Required action =
Only one stretch of the listing below is wanted. Begin at the line that has "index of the", stop after the line that has "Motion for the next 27", and repeat every line in between exactly.

== Task input

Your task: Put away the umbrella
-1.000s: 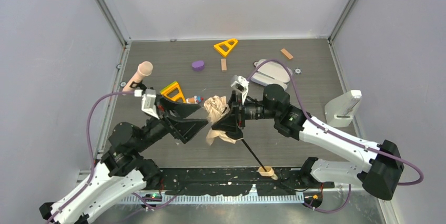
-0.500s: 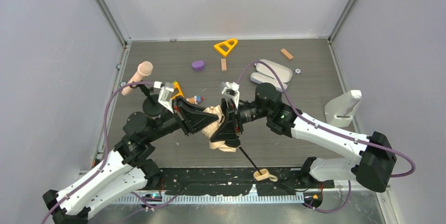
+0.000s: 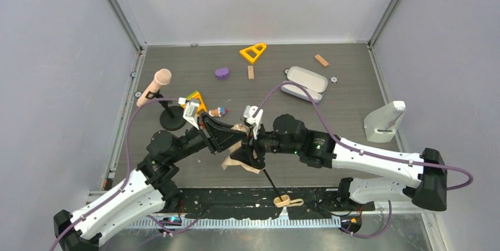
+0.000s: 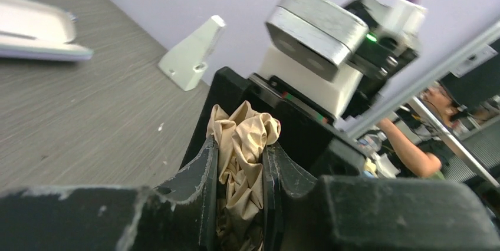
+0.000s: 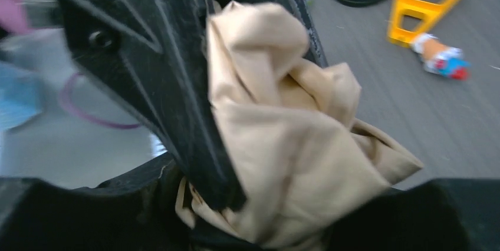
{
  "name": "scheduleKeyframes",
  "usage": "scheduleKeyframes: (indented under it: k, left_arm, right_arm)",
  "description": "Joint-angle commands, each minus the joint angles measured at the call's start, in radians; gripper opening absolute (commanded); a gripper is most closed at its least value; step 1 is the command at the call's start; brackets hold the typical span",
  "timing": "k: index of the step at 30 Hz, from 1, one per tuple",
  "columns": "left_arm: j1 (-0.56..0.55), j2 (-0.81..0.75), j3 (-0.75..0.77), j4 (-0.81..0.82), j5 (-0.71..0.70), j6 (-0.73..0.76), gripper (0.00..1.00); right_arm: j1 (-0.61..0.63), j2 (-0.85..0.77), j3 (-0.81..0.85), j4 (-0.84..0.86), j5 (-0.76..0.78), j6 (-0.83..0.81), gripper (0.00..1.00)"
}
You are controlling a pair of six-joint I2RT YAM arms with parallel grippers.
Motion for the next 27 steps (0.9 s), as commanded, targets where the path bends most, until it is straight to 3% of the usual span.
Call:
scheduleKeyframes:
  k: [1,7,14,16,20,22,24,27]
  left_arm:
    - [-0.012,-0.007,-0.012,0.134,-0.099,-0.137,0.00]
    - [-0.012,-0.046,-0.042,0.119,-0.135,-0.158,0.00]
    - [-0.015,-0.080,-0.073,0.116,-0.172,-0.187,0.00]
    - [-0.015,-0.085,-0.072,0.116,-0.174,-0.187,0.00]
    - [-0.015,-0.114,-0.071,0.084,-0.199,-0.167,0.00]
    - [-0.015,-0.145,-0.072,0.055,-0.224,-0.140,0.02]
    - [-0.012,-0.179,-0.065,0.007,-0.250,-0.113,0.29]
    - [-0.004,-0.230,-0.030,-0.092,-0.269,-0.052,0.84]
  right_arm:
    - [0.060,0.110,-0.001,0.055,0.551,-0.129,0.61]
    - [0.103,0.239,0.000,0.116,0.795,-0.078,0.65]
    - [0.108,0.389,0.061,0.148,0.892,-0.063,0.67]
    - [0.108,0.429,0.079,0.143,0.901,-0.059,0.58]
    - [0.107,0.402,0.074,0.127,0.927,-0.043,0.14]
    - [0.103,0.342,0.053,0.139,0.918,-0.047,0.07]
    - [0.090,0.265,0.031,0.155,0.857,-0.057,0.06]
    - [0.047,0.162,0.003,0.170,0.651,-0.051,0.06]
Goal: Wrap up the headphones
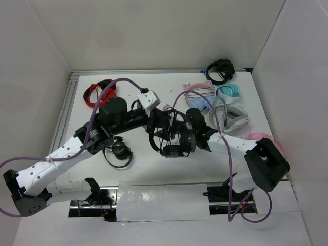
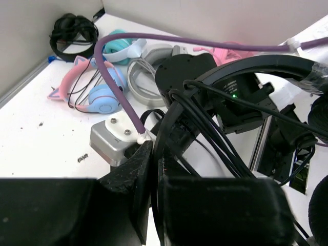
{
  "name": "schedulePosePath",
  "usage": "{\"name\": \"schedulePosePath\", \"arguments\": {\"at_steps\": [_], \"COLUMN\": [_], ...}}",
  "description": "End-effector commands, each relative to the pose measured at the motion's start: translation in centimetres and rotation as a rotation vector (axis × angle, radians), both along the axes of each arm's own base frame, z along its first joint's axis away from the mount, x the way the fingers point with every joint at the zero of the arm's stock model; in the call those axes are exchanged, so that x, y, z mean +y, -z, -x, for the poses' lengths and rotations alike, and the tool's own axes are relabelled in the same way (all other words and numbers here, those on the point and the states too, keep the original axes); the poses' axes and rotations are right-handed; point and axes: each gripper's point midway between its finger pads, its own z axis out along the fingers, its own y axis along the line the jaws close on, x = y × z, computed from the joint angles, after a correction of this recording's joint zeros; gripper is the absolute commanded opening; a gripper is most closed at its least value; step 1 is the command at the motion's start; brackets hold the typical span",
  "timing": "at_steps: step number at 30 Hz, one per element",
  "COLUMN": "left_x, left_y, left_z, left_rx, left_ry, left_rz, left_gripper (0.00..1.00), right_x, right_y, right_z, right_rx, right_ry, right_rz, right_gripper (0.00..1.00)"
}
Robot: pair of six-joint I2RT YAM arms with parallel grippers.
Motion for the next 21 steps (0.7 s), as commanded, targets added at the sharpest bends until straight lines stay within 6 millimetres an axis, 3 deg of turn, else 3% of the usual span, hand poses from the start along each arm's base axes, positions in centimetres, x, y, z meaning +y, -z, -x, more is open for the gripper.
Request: {"name": "schedulePosePath", "arguments": {"at_steps": [1, 7, 11, 13, 15, 17, 18, 20, 21], "left_x": [0.0, 0.3, 0.6, 0.9, 0.9, 1.1, 1.2, 1.3, 1.3], "left_y": [-4.9, -6.2, -6.9, -7.7, -8.0, -8.2, -8.5, -8.6, -8.6], "left_z": [0.9, 1.2, 1.3, 1.7, 1.9, 2.0, 2.0, 1.9, 1.8], "left_rx": [-0.061, -0.064, -0.075, -0.088, -0.091, -0.094, -0.098, -0.098, -0.095], "left_ry": [0.024, 0.019, 0.012, 0.025, 0.031, 0.027, 0.025, 0.016, 0.011], "left_rz": [0.136, 0.157, 0.165, 0.176, 0.182, 0.180, 0.181, 0.173, 0.171], "left_gripper": [0.00, 0.00, 0.00, 0.00, 0.00, 0.00, 0.00, 0.00, 0.00], "right_x": [0.5, 0.4, -0.5, -2.3, -3.1, -4.2, -5.2, -6.7, -7.4], "right_y": [-2.8, -3.3, -1.9, -1.3, -1.5, -1.2, -1.3, -1.5, -1.6], "right_z": [-0.1, 0.9, 0.2, -2.4, -3.4, -3.7, -4.5, -5.1, -5.4], "right_rx": [-0.062, -0.043, 0.040, 0.097, 0.117, 0.153, 0.157, 0.169, 0.165], "right_ry": [0.007, 0.012, 0.148, 0.365, 0.449, 0.525, 0.600, 0.697, 0.728], "right_rz": [-0.099, -0.167, -0.178, -0.200, -0.232, -0.272, -0.290, -0.316, -0.318], "right_gripper": [0.52, 0.52, 0.54, 0.59, 0.61, 0.69, 0.80, 0.84, 0.93]}}
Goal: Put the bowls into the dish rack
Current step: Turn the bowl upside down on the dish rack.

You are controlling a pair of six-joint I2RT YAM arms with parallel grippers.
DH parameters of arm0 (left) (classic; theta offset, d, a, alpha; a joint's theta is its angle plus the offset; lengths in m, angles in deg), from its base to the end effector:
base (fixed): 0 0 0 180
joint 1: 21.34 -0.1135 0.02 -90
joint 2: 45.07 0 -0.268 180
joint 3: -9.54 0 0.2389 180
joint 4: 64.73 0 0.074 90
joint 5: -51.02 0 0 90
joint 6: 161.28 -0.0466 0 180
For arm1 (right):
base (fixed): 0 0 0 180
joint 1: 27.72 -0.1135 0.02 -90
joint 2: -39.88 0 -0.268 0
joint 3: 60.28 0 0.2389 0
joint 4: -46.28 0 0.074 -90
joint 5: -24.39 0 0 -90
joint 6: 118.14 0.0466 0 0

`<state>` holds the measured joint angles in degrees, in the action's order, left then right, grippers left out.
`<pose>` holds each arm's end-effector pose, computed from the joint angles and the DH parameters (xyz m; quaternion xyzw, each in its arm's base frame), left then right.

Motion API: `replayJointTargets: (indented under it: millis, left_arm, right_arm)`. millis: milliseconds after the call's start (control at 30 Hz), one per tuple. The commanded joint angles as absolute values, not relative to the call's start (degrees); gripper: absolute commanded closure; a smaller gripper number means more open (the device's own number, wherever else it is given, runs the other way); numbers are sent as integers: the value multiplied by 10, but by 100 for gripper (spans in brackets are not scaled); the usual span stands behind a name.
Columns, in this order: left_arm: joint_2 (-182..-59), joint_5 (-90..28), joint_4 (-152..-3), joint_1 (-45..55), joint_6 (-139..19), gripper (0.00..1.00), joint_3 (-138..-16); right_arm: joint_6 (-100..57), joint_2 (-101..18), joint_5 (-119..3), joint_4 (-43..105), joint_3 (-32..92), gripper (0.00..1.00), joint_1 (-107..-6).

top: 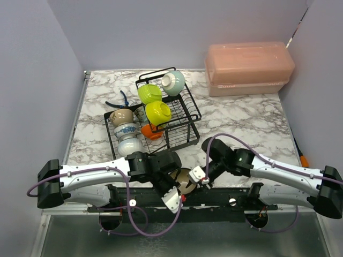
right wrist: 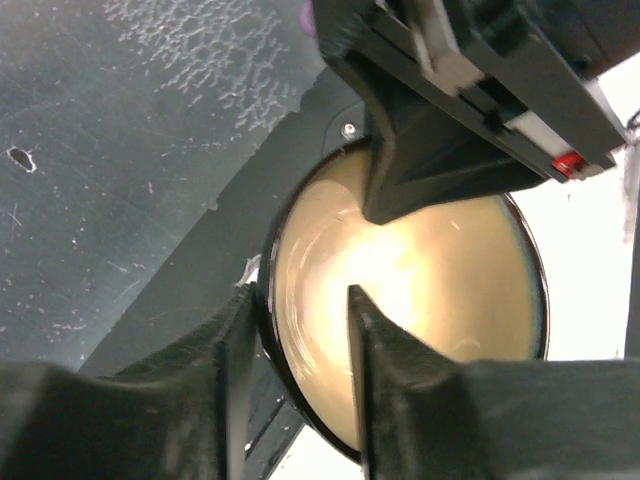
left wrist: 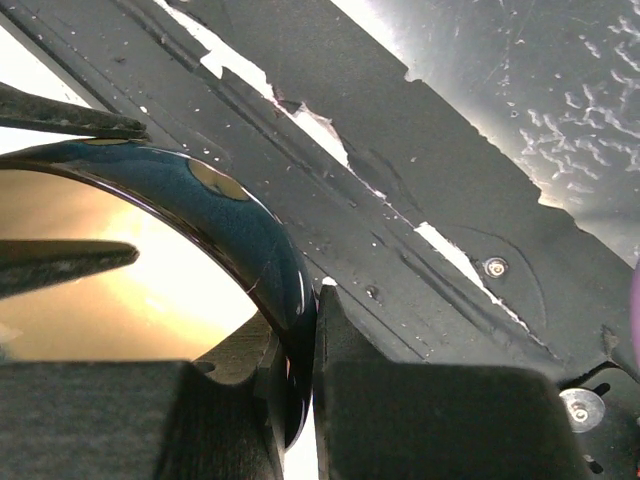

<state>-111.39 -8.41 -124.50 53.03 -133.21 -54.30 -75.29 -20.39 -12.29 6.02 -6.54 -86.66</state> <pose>0.0322 -0.2030 0.2476 0.8927 0.2899 -0.2795 0.2022 0.0682 0.1856 0.2448 -0.7633 0.3675 0.4488 0.2845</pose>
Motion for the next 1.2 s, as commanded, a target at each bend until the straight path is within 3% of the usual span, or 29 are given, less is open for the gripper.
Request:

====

Your solution =
  "timing": "k: index of the step at 30 Hz, from 1, one per tuple",
  "columns": "left_arm: j1 (-0.56..0.55), j2 (-0.81..0.75), j3 (-0.75..0.77), j4 (-0.81..0.82), j5 (-0.71..0.70), j6 (-0.73..0.76), gripper (0.00..1.00); right_arm: j1 (-0.61..0.63), j2 (-0.85..0.77), j3 (-0.81..0.85), j4 (-0.84..0.86), j5 (-0.76..0.78), j6 (-0.83..0.81), gripper (0.00..1.00)"
}
You are controlling a pair of six-joint I2RT YAM arms with parallel grippers.
Motion for the next 27 steps (0.9 s), as commanded, targets where the path bends most, until it is straight to 3% of the usual span.

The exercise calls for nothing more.